I'm gonna stop posting in this thread because I'm so incredulous I feel like I'm just repeating myself out of disbelief.

fairygirl3 · 17/02/2011 10:05

yes its true you get to keep all your csa money and it does not effect any benefits,i am newley on income support so know this.

EightiesChick · 17/02/2011 10:10

So hang on - he is still in a council flat because he wasn't working when he got it, paying £40 a week? So shouldn't he already have moved out now he has a well paid job?

TBH while it seems immoral/illegal to keep the flat while living with you, then it already seems immoral/illegal that he keeps a flat he is not entitled to now he's working.

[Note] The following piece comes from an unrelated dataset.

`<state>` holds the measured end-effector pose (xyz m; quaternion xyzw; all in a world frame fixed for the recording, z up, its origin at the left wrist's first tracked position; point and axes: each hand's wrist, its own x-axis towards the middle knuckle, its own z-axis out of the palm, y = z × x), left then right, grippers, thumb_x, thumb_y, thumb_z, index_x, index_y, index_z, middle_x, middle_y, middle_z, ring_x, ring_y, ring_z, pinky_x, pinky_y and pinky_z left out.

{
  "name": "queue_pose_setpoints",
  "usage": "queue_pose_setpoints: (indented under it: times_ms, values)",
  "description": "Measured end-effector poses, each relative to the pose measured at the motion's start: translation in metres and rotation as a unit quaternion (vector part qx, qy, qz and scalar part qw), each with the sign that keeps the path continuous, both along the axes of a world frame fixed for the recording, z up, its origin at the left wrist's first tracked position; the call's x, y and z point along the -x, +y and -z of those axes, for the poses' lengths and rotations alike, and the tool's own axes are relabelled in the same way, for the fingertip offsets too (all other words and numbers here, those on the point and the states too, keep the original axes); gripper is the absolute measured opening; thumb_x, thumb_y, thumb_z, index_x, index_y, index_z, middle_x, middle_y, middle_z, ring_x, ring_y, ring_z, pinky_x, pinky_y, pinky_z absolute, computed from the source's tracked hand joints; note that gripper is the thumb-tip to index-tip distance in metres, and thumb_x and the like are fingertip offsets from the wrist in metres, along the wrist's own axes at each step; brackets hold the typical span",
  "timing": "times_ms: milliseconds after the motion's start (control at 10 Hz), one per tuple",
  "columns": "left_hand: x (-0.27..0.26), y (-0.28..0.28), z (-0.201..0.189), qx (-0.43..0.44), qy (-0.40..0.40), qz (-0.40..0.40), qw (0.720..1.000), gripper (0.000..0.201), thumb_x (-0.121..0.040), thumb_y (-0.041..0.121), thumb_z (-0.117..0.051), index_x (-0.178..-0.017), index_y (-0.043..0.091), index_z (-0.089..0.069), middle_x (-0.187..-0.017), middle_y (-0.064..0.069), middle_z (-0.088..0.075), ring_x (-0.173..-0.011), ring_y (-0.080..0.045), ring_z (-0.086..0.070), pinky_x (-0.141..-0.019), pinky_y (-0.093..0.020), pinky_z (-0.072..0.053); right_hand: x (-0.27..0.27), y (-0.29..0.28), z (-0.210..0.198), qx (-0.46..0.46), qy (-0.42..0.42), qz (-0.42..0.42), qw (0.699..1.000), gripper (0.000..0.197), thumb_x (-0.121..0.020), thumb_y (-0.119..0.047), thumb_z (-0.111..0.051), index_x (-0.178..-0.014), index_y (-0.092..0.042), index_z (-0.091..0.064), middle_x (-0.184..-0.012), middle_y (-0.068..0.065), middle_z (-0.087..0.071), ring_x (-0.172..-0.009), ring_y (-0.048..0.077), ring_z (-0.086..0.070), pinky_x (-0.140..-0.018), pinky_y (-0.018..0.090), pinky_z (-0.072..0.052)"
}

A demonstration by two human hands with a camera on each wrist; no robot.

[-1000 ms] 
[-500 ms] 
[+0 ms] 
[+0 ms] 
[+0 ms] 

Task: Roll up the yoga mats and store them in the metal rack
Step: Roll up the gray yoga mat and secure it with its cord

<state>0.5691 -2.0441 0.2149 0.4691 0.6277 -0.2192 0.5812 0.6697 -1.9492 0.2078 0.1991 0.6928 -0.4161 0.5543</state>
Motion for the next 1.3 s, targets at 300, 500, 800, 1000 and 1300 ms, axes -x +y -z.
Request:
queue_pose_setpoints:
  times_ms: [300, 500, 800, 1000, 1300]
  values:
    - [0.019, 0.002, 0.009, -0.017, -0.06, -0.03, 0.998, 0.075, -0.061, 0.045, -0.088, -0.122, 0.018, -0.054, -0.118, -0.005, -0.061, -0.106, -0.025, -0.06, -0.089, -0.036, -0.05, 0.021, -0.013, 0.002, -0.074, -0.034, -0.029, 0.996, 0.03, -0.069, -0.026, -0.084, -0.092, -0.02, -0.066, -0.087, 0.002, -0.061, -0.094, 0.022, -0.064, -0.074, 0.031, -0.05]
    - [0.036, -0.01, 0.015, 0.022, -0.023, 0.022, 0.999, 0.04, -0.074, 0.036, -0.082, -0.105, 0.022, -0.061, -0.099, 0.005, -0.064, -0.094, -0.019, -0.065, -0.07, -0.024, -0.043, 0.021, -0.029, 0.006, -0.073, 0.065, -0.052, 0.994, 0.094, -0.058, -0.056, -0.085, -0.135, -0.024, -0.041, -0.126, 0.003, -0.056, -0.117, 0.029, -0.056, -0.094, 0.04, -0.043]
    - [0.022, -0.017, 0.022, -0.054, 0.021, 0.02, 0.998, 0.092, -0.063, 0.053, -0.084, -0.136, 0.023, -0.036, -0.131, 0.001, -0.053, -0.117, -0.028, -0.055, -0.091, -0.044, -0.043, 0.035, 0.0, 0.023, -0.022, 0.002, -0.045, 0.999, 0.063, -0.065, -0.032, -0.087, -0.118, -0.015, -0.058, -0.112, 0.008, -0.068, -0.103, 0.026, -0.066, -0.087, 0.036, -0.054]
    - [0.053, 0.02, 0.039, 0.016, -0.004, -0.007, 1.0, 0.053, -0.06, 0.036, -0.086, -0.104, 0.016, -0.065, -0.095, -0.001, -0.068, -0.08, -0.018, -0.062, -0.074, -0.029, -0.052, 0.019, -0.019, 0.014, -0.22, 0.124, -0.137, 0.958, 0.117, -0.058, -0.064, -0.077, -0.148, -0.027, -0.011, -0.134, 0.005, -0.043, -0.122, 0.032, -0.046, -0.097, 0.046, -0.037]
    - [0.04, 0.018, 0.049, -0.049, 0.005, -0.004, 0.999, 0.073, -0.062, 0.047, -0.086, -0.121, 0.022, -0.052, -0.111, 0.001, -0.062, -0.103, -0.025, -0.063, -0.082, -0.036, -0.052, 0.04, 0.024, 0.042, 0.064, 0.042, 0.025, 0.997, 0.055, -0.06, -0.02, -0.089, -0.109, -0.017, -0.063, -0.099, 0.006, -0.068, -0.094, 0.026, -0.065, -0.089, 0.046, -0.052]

So you might as well continue that for a couple of months more while you try an 'experiment' of him living back with you full time and sharing the true costs of running your household.

I am starting to sound like I am supporting general bludging off the state and off your ex on his part, which is not really my view - but my suggestion is about trying to offer him something that will force him one way or the other to get off the fence. If he weasels out of the offer of living with you again, even with the chance to keep his 'safety net' for a few months, then you have a clear signal that he is in fact the cheapest of cheap gits and indeed wants to have his cake and eat it in a big way.

EightiesChick · 17/02/2011 10:12

Sorry, have just read the bit where he asked you to pay half towards the holiday, and now think the case for him being a cheapskate is already proven. Tell him to make his bleeding mind up but that you'll be asking for more money either way.